第7回
現実逃避に打って付け
Coochiemudlo Island
Text, Photo: Taka Uematsu
カナならばクーチマドロー島か。慣れないと舌を噛みそうな名は当地の先住民部族の言葉で「赤い岩」。対岸から見える島の赤褐色の岩場がその由来だ。対岸からそれほどはっきり見えるかは眉唾だったが、これがしっかりと目視できる。何せ地元民が“クーチー”と呼ぶこの島は、対岸のビクトリア・ポイントからはわずか1キロほど。面積も4.1平方キロしかないその小島へは、小さなフェリーに揺られて10分少々。それでも、写真の艀はしけから島へのフェリーに乗り込むだけで旅気分になれるから面白い。

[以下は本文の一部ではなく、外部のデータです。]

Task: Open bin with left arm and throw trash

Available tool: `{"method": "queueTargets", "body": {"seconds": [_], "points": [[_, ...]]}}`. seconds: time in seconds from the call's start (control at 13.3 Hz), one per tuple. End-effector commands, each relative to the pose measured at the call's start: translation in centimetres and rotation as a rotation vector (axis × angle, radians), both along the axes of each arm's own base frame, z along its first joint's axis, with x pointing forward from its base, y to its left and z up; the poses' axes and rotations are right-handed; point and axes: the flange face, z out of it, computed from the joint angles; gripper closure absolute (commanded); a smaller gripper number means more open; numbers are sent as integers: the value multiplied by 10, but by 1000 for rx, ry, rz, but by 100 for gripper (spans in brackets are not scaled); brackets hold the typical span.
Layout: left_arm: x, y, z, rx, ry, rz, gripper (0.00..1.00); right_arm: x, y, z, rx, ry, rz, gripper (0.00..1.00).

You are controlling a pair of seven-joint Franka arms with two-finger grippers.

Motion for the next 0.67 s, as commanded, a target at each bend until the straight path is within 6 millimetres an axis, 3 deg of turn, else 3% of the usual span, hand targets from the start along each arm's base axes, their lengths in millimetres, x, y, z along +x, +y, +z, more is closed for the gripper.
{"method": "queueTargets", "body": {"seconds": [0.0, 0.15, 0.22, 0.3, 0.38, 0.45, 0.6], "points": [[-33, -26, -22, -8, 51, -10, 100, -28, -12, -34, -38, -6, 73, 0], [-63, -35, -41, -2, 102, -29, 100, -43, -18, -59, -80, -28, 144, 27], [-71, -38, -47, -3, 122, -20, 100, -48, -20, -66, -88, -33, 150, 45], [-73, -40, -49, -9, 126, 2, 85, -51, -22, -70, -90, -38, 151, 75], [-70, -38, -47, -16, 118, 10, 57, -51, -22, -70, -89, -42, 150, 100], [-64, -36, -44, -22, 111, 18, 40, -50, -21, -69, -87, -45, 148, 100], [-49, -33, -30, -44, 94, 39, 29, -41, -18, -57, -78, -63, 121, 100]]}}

その島で、クリスマスのごく短い休暇を過ごした。到着前から、携帯電話の電波が悪く、SMSなどを使うのにフラストレーションが溜まると聞いていた。実際、通信環境は思った以上に悪く、いらいらしてしまってどうにもならない。だったらいっそのこと、滞在中は携帯電話をカメラとしてしか使わず、全ての機能をミュートにすることに。これが大正解。休暇に来てまで人間関係の裏表や浮世の移ろいに振り回されずにやりたいことに集中できる。唯一気になったクリケットのテストマッチも、つけっ放しのテレビで事足りる。出掛けにかばんに忍ばせた積ん読の本の内の2冊を読了。家族4人で島の周りを散歩したり、手付かずになっていたジグソーパズルに向かい合ったりとゆったりと時間が流れる。しばしの自省の時間も持てた。
ブリスベンからすぐの小島は、現実逃避の短期リトリートには最適。ただ、断っておくが見るべき物はほとんどない。あるのは平穏のみだ。